Несмотря на сложную, болезненную тему, в тексте нет прямого, навязчивого морализаторства. Вместо обвинений – беспристрастное свидетельство очевидца. «Пустой скрипучий стул / С майкой, брошенной в бегах» - красноречивее любых лозунгов о безответственности. Или вот эта фраза: «Горячий, аж не тронь, / В кружке с трещинами чай». Мне здесь видится целая притча о недоступном, обжигающем, но желанном отцовском тепле, которое вроде бы и есть, существует где-то, но не для тебя. Такой яркий образ – большое художественное достижение, на мой взгляд.
Завершающее четверостишие – вершина авторского замысла. В ней происходит мощный переход от социального наблюдения к катастрофе вселенского уровня. Потеря земного отца влечёт за собой ощущение утраты Бога.

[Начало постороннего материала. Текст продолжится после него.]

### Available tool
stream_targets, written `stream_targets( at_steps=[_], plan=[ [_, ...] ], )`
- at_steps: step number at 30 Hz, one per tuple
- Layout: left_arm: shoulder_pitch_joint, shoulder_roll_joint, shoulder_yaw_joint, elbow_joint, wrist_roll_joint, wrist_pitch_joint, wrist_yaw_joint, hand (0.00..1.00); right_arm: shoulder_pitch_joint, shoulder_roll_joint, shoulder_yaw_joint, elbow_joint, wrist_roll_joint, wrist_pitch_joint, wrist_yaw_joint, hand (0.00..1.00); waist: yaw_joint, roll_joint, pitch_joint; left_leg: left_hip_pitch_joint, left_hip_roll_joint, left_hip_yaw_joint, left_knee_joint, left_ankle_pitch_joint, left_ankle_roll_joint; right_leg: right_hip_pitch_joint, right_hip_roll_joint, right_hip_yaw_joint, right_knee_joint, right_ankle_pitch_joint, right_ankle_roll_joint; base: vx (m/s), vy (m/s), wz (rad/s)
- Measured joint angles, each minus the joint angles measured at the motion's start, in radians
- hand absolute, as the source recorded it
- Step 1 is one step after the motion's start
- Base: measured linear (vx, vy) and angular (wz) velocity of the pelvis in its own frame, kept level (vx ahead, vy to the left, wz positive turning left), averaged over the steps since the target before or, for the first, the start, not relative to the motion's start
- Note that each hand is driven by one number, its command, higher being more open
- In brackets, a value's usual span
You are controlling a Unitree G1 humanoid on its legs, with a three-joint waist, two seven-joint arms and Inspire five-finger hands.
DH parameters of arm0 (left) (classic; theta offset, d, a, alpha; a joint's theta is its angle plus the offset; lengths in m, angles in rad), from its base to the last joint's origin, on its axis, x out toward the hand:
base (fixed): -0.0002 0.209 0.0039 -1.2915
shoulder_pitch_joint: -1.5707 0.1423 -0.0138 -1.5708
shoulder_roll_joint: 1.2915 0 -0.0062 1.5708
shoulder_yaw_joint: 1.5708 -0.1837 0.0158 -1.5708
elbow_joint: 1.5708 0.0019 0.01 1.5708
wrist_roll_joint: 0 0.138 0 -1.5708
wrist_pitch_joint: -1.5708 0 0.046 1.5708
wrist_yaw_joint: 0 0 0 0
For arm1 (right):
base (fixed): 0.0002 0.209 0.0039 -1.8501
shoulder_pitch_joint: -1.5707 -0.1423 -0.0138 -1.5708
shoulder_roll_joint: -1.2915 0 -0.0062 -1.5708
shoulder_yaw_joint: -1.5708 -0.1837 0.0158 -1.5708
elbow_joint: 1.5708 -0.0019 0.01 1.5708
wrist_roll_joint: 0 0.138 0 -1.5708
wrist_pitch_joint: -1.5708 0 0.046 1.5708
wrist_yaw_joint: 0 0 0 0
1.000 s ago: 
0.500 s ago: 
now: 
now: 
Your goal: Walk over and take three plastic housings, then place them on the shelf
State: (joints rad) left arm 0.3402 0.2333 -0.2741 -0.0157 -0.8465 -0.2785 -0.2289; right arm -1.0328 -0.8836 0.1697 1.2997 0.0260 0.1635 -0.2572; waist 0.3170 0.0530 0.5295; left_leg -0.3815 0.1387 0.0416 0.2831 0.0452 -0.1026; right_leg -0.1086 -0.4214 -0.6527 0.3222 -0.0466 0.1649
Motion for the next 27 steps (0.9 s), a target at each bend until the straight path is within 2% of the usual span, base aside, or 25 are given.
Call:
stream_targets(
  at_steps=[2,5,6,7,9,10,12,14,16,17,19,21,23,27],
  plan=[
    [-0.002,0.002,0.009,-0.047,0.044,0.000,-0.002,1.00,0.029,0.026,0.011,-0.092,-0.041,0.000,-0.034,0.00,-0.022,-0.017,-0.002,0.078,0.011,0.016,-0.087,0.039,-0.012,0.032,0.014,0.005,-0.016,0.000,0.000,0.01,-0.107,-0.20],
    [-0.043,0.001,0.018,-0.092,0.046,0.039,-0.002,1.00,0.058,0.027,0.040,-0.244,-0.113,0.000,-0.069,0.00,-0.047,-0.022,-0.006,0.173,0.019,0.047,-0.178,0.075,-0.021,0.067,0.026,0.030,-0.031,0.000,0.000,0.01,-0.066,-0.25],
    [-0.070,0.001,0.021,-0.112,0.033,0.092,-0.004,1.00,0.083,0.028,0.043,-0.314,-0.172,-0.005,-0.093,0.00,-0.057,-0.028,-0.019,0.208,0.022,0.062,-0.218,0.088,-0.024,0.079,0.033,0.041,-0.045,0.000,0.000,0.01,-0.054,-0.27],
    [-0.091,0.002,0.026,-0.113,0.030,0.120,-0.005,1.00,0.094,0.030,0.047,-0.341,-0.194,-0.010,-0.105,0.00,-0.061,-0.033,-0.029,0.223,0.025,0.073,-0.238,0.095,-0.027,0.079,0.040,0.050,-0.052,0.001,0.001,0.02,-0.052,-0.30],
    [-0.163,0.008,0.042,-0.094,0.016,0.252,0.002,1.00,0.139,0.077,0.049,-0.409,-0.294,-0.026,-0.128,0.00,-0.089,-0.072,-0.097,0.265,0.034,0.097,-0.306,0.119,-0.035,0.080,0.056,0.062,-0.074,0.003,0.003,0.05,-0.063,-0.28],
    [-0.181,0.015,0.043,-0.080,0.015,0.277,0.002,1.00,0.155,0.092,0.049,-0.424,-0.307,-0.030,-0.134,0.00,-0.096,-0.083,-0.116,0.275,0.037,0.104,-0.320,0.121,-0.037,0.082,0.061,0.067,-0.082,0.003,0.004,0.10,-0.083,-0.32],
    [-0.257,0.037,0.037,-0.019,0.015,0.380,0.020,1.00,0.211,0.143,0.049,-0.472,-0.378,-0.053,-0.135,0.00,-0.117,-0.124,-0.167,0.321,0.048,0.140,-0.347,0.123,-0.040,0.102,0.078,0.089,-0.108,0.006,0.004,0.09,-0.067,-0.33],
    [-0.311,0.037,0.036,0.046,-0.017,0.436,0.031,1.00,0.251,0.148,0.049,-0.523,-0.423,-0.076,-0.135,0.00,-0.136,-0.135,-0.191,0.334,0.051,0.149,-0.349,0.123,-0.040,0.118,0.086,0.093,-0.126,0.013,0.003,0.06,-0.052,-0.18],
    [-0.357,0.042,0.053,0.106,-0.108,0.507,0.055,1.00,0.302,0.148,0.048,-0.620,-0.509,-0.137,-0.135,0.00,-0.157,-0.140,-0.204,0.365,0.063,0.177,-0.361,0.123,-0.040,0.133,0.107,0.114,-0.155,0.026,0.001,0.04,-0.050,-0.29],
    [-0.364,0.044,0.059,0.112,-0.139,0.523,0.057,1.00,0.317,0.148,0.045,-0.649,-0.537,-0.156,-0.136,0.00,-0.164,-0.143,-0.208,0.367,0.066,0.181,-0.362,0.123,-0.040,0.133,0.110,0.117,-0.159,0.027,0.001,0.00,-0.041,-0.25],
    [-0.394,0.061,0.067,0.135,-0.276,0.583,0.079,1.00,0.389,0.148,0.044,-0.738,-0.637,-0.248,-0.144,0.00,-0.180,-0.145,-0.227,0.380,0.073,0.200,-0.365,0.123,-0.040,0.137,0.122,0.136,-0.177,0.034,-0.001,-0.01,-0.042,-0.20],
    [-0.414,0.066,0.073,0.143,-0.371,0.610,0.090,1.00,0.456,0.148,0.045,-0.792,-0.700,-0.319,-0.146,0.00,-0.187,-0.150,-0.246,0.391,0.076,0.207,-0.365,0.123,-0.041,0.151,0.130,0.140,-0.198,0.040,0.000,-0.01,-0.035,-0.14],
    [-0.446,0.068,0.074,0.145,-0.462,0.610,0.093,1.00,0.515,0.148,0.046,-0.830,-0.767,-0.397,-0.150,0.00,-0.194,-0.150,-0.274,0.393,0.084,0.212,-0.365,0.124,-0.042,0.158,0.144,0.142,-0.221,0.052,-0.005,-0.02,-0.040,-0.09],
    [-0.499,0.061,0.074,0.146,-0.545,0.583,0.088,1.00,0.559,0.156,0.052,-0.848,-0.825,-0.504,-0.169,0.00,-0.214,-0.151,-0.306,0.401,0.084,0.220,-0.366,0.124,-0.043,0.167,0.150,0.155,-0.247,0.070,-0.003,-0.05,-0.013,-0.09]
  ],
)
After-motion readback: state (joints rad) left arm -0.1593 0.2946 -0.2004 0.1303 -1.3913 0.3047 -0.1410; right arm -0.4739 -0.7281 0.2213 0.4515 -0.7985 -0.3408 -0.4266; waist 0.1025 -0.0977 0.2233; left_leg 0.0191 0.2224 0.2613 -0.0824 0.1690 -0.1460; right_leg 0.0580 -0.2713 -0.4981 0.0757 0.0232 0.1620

Сыновья, лишенные отцовской строгой заботы и поддержки, не становятся мужчинами. Разрыв в малой семье неизбежно ведет к гуманитарному кризису, разрыву между человеческим и божественным. Разрушение традиции отцовства – это не просто бытовая драма, это крах фундаментального миропорядка.
Мощь этого стихотворения Сергея – в полном, абсолютном слиянии классической, строгой формы и глубокого философского смысла. Отталкиваясь от болезненной, но частной проблемы, стихотворение с каждой строфой набирает поэтические обороты и достигает силы библейской притчи. Через скупые детали быта автор говорит нам о великой беде – о разорванной связи поколений, той, что веками передавала законы жизни от отцов к детям. Это – пронзительное поэтическое откровение, которое заставляет меня, как читателя, не просто думать, а чувствовать самую суть происходящей катастрофы.